Python (validation-retry loop)

MAX_RETRIES = 2

def extract_with_retry(document_text: str):
    attempt = extract(document_text)                # forced tool_choice extraction
    for _ in range(MAX_RETRIES):
        errors = validate(attempt)                  # returns [] when clean
        if not errors:
            return attempt
        if any(e.kind == "missing_from_source" for e in errors):
            return route_to_human_review(document_text, attempt, errors)
        feedback = (
            f"Document:\n{document_text}\n\n"
            f"Your previous extraction:\n{json.dumps(attempt)}\n\n"
            f"It failed these validation checks:\n"
            + "\n".join(f"- {e.message}" for e in errors)
            + "\nCall record_prospect again with a corrected extraction."
        )
        attempt = extract(feedback)
    return route_to_human_review(document_text, attempt, errors)

The key limit: retries fix format and structural errors, a miscopied number, a field mapped to the wrong key, an invalid enum value. Retries cannot fix information that is absent from the source document. If the contact email simply is not in the text, no amount of retrying will produce it, it will only burn tokens or, worse, pressure the model into fabricating one. Detect the absent-information case (a required semantic field that validation flags as missing and the model returns null for on retry) and route it to human review instead of retrying.

5a. Self-Correction Fields

You can also make the schema itself do validation work. Have the model extract calculated_total (the sum it computes from the line items) alongside stated_total (the total printed on the document) and flag any discrepancy, a mismatch is a built-in semantic check with no extra API call. Similarly, add a conflict_detected boolean the model must set when sources disagree (e.g. two documents state different revenue figures), so inconsistency surfaces as data instead of silently resolving to one arbitrary value.
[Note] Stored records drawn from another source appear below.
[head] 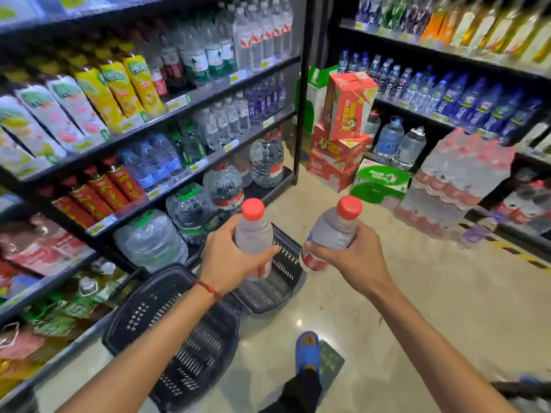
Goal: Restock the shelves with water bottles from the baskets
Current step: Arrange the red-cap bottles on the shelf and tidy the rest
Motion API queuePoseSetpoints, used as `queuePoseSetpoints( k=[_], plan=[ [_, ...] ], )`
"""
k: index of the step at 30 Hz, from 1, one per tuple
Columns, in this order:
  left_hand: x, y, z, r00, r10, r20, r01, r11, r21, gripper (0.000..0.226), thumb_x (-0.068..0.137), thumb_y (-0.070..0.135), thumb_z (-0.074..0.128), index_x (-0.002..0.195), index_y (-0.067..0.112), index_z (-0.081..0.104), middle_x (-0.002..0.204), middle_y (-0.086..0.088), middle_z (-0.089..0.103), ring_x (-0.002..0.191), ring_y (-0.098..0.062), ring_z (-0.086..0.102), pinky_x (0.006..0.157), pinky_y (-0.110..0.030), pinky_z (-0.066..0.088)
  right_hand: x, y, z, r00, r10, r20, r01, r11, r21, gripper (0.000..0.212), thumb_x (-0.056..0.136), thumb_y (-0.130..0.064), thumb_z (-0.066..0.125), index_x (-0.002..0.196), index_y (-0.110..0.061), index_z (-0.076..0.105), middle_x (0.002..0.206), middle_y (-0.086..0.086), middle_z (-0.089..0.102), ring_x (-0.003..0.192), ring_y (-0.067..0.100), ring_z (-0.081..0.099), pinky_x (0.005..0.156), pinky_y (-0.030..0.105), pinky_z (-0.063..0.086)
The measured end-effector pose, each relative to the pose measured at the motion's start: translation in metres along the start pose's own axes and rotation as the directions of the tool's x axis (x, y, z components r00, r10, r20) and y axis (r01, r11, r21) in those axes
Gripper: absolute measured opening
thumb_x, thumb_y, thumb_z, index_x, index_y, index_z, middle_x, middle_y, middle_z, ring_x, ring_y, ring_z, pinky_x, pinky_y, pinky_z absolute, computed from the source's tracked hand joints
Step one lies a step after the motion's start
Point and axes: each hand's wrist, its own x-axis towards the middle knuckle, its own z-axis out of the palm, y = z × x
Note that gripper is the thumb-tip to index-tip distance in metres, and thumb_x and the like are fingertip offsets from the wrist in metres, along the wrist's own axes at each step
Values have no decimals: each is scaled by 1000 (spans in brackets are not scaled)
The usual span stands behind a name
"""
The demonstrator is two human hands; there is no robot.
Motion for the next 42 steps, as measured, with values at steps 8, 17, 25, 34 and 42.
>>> queuePoseSetpoints(
  k=[8, 17, 25, 34, 42],
  plan=[
    [143, 24, 75, 989, -89, -115, 83, 995, -55, 54, 54, 52, 91, 100, 34, 68, 88, 16, 75, 84, -8, 72, 78, -42, 60, 165, 2, -37, 997, -33, 74, 37, 997, -62, 48, 67, -26, 100, 105, -19, 71, 97, -2, 77, 89, 17, 74, 80, 38, 62],
    [267, 45, 105, 967, -100, -235, 107, 994, 16, 58, 52, 59, 87, 100, 34, 67, 92, 17, 74, 85, 2, 69, 78, -30, 58, 332, 6, -46, 956, -153, 249, 158, 987, -2, 46, 67, -25, 99, 104, -24, 70, 98, -5, 77, 92, 14, 73, 80, 26, 58],
    [357, 53, 132, 878, -172, -448, 185, 983, -14, 58, 53, 43, 92, 103, 40, 63, 98, 20, 73, 93, -2, 69, 84, -26, 57, 493, 22, -28, 840, -193, 508, 183, 981, 68, 45, 67, -31, 99, 99, -13, 72, 93, 0, 78, 85, 14, 73, 79, 32, 58],
    [423, 69, 146, 749, -99, -655, 217, 971, 101, 60, 55, 49, 91, 107, 58, 62, 109, 12, 72, 101, -11, 70, 91, -45, 58, 627, -3, 3, 655, -263, 708, 203, 964, 170, 42, 69, -14, 98, 100, -12, 70, 85, -10, 76, 74, -3, 66, 73, 15, 52],
    [487, 36, 93, 710, 22, -704, 259, 921, 291, 58, 63, 45, 96, 107, 39, 59, 108, 10, 57, 99, 0, 54, 81, -15, 43, 695, -17, 72, 546, -296, 784, 233, 952, 198, 40, 71, -22, 97, 101, -15, 72, 93, -5, 79, 83, 6, 71, 76, 19, 55]
  ],
)
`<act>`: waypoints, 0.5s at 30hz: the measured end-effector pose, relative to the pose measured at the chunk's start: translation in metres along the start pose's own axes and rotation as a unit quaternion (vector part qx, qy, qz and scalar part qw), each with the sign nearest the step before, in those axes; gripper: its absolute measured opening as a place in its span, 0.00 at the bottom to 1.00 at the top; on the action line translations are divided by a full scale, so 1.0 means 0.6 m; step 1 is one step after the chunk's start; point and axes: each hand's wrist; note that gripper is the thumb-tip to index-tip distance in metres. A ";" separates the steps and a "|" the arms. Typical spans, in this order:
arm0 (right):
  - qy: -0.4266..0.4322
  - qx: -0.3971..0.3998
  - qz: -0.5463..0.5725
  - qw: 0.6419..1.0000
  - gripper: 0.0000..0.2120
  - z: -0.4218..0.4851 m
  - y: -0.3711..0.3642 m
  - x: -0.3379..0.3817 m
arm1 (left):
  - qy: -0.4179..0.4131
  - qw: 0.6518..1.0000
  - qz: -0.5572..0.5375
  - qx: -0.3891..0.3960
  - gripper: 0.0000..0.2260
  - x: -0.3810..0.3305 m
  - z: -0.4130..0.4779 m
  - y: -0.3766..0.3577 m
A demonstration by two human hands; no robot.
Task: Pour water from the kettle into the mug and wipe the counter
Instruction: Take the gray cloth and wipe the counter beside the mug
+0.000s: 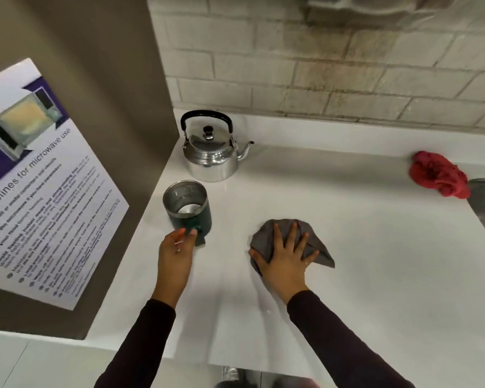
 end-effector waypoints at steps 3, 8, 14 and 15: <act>0.006 -0.015 -0.037 0.999 0.40 -0.004 -0.018 0.001 | 0.078 0.993 -0.040 0.085 0.08 -0.015 0.009 -0.005; -0.007 -0.032 -0.022 0.999 0.45 0.031 -0.012 -0.010 | 0.135 0.968 -0.135 0.160 0.15 -0.018 0.039 -0.015; 0.024 -0.025 -0.112 0.993 0.35 0.073 -0.030 -0.002 | 0.075 0.981 -0.120 0.134 0.18 -0.001 0.059 -0.029; 0.051 -0.019 -0.115 0.992 0.31 0.081 -0.035 -0.002 | 0.064 0.983 -0.114 0.129 0.19 0.001 0.062 -0.028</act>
Point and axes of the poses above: each hand's wrist, its own z-axis towards the middle knuckle, its own y-axis out of the back of the hand, x = y × z, and after that the axes turned 14 degrees about y, right-handed
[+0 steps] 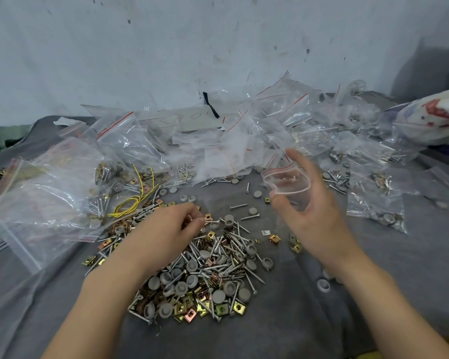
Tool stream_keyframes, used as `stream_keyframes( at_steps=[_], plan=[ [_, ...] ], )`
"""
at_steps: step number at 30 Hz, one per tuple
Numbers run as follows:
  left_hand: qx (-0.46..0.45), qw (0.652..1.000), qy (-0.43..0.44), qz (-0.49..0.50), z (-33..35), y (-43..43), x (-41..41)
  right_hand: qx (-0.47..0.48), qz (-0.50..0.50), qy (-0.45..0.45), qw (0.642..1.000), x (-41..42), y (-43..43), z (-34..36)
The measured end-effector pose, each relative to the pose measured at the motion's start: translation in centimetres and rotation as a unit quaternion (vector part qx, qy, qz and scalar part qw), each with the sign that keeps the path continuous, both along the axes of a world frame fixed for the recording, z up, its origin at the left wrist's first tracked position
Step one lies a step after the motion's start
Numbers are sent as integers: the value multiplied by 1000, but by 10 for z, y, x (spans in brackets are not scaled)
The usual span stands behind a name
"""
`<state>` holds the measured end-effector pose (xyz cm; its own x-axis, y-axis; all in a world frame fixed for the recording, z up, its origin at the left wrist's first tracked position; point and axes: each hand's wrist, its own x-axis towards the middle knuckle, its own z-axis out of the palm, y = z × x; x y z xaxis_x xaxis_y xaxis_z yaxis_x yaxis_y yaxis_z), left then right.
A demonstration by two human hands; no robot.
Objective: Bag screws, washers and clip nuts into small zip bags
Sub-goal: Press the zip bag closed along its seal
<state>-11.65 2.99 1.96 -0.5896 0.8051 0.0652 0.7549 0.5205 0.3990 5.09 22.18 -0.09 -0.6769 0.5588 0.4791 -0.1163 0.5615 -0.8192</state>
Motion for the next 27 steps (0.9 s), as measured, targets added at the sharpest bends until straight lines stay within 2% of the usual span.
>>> stream_keyframes(
  at_steps=[6,12,15,18,21,24,27],
  plan=[
    [28,999,-13,10,1,-6,-3,12,9,-6,1000,-4,-5,-3],
    [149,985,-75,34,7,-8,-5,64,-20,-33,997,-14,-10,-11],
    [215,966,-139,36,16,-7,-1,102,-22,-44,994,-20,-17,-12],
    [296,931,-208,38,26,-5,6,123,-27,-65,990,-23,-22,-12],
    [354,906,-227,32,36,0,15,133,-17,-72,988,-25,-24,-9],
    [375,898,-229,17,41,10,30,143,-7,-67,987,-26,-27,-7],
    [341,916,-212,-16,39,22,47,142,-1,-52,989,-26,-28,-8]
  ],
)
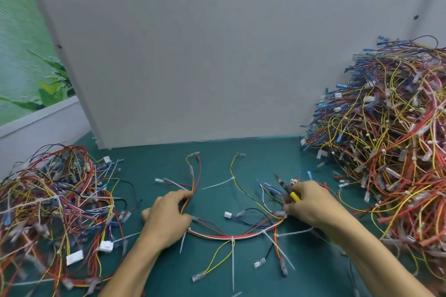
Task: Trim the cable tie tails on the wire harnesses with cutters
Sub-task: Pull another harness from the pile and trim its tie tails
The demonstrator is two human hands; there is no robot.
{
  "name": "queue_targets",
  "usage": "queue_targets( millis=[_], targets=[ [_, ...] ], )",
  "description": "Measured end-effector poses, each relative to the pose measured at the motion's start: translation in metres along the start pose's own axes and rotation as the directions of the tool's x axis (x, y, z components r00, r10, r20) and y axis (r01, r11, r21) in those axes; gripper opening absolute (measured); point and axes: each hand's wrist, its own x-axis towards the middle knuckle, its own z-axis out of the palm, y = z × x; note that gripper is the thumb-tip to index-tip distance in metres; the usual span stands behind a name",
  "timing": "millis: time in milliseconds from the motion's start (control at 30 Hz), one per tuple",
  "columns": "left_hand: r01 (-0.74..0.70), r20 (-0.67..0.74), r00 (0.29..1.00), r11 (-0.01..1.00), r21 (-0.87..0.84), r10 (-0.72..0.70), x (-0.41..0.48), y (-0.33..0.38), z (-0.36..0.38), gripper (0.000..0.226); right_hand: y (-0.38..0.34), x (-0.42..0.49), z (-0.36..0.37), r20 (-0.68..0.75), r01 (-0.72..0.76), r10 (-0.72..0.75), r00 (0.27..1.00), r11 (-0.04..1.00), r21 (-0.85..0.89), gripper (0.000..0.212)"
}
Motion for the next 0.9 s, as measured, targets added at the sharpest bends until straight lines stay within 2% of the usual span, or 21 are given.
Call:
queue_targets(
  millis=[167,300,500,733,900],
  targets=[
    [0.011,-0.021,1.0,1.0,-0.004,-0.011,0.001,-0.002,0.0,0.042,0.0,-0.004,-0.001,0.003,0.055,-0.055,0.998,0.996,0.07,0.019],
    [0.002,-0.007,1.0,0.998,-0.056,-0.002,0.004,-0.005,-0.003,0.031,0.005,-0.003,-0.007,-0.026,0.062,-0.058,0.998,0.981,0.182,0.016],
    [0.002,0.064,0.998,0.975,-0.222,0.013,0.009,-0.015,-0.008,0.044,0.013,-0.002,-0.014,-0.011,0.002,0.002,1.0,0.949,0.314,0.013],
    [0.044,0.041,0.999,0.922,-0.384,-0.031,0.013,-0.022,-0.01,0.046,0.023,-0.005,-0.024,0.013,-0.109,0.11,0.994,0.952,0.288,0.016],
    [0.044,0.05,0.998,0.918,-0.393,-0.026,0.013,-0.022,-0.01,0.041,0.022,-0.007,-0.026,0.047,-0.125,0.117,0.992,0.955,0.27,0.014]
  ],
)
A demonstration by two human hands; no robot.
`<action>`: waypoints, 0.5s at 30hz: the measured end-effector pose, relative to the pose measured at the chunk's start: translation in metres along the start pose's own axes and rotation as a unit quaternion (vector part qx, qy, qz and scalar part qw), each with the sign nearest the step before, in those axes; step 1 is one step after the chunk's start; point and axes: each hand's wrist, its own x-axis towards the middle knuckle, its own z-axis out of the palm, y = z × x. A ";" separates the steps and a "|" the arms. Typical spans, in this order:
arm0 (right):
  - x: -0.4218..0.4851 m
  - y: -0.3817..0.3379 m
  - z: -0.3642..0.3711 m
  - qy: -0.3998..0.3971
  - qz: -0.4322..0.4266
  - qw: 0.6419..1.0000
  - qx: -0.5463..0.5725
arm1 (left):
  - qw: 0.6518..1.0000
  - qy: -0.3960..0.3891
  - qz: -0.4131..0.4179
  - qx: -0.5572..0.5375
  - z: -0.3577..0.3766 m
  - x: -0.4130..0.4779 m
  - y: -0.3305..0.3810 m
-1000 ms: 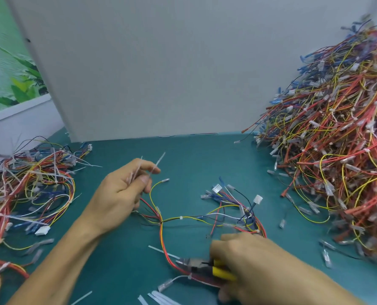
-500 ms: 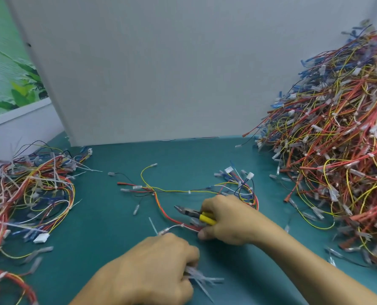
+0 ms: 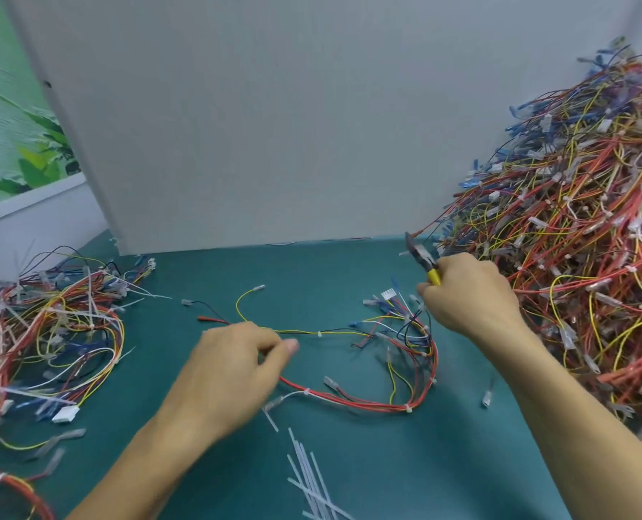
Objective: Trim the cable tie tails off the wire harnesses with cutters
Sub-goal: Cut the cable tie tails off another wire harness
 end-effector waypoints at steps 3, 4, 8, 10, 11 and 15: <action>0.010 0.005 0.019 -0.045 0.045 0.997 -0.041 | 0.991 -0.029 -0.119 0.045 0.010 0.017 -0.013; 0.011 0.006 0.025 -0.059 0.055 0.996 -0.044 | 0.984 -0.058 -0.154 0.063 0.015 0.022 -0.016; 0.009 0.006 0.046 -0.113 0.073 0.990 -0.047 | 0.958 -0.114 -0.248 0.088 0.034 0.040 -0.027; 0.009 0.004 0.048 -0.125 0.072 0.987 -0.063 | 0.953 -0.120 -0.265 0.084 0.038 0.045 -0.028; 0.008 0.003 0.048 -0.129 0.070 0.987 -0.071 | 0.953 -0.122 -0.268 0.072 0.038 0.047 -0.029; 0.005 0.001 0.052 -0.144 0.065 0.987 -0.043 | 0.954 -0.057 -0.277 -0.103 0.033 0.053 -0.032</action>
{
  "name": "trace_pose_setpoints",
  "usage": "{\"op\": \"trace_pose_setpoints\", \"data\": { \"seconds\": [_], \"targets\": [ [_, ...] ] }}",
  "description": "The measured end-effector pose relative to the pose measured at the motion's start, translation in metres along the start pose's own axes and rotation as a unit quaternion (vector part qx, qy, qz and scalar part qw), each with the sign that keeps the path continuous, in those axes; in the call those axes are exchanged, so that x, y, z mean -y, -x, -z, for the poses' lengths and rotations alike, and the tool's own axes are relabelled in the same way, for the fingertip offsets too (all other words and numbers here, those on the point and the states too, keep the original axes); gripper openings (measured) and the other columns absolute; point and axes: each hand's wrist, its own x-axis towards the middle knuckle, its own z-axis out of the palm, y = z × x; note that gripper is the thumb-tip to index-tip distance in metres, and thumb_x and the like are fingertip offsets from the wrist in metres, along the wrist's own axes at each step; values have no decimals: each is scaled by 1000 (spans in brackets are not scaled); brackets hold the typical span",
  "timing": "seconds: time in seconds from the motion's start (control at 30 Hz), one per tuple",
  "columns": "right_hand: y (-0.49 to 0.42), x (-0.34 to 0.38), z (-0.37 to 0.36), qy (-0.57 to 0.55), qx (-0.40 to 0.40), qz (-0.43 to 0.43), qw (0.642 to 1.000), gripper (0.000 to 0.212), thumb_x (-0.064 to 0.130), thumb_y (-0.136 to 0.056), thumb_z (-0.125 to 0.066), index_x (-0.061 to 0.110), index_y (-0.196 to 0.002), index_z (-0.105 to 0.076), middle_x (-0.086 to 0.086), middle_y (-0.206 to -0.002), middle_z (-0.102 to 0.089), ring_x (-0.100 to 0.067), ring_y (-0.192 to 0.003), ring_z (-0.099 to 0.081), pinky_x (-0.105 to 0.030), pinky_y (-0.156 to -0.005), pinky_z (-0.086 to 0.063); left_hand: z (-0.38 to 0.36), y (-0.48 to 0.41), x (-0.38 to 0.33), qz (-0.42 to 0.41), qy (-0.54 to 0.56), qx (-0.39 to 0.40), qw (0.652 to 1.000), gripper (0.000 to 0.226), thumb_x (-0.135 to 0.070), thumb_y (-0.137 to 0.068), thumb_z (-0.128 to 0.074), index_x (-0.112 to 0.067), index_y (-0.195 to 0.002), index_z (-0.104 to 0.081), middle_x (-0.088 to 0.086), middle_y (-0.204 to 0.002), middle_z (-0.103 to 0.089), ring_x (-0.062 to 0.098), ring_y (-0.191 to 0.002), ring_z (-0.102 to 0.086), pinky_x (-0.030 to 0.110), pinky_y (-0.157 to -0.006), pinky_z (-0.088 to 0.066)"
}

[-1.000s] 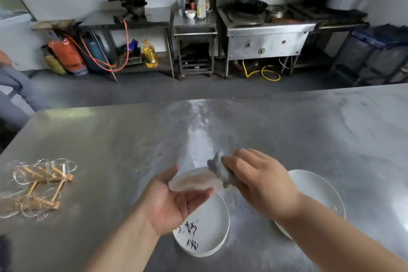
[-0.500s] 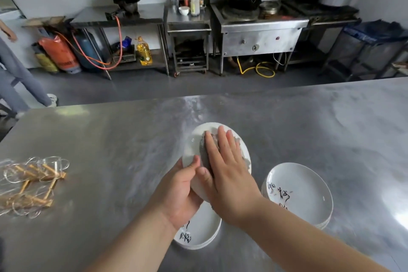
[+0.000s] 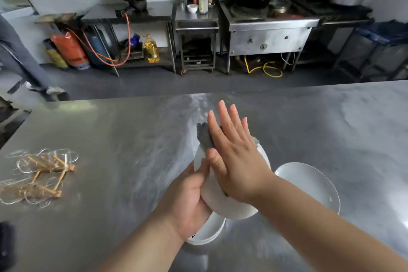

Lab Exercise: Designing for Deterministic Extraction

Self-driven lab Module8_Self_Driven_Lab.ipynb

Objective: master categorical criteria, union-type constraints, prerequisite forcing, and validation loops.

Explicit classification: create a Lead Quality classification tool using numeric thresholds such as Revenue > $10M; include one-line examples for each category.
Few-shot generalization: provide 2-4 extraction examples. Each example must include a Why: line explaining why specific data was mapped to a field.
Union-type constraints: design a Prospect Profile schema with 5 nullable fields and verify missing data returns null, not placeholder text.
Extensible categorization: design a schema where category is an enum that includes other; require a separate category_detail string when other is selected.
Prerequisite forcing: use tool_choice: {"type": "tool", "name": "extract_metadata"} to ensure metadata extraction runs before enrichment.
Validation-retry loop: check for a semantic error, such as line items not summing to a total. If validation fails, send a follow-up request with the original document, the failed extraction, and the specific validation errors to guide self-correction.
Absent-information detection: run the loop on a document that is genuinely missing a required field (e.g. no contact email anywhere in the text). Verify your code recognizes that retries cannot recover absent information and routes the record to human review instead of retrying.

Architect Tip for the Exam

Precision is not "more prompt." It is objective criteria, examples with reasoning, schemas that allow legitimate missingness, strict tool constraints, and validation feedback that tells the model exactly what semantic invariant failed.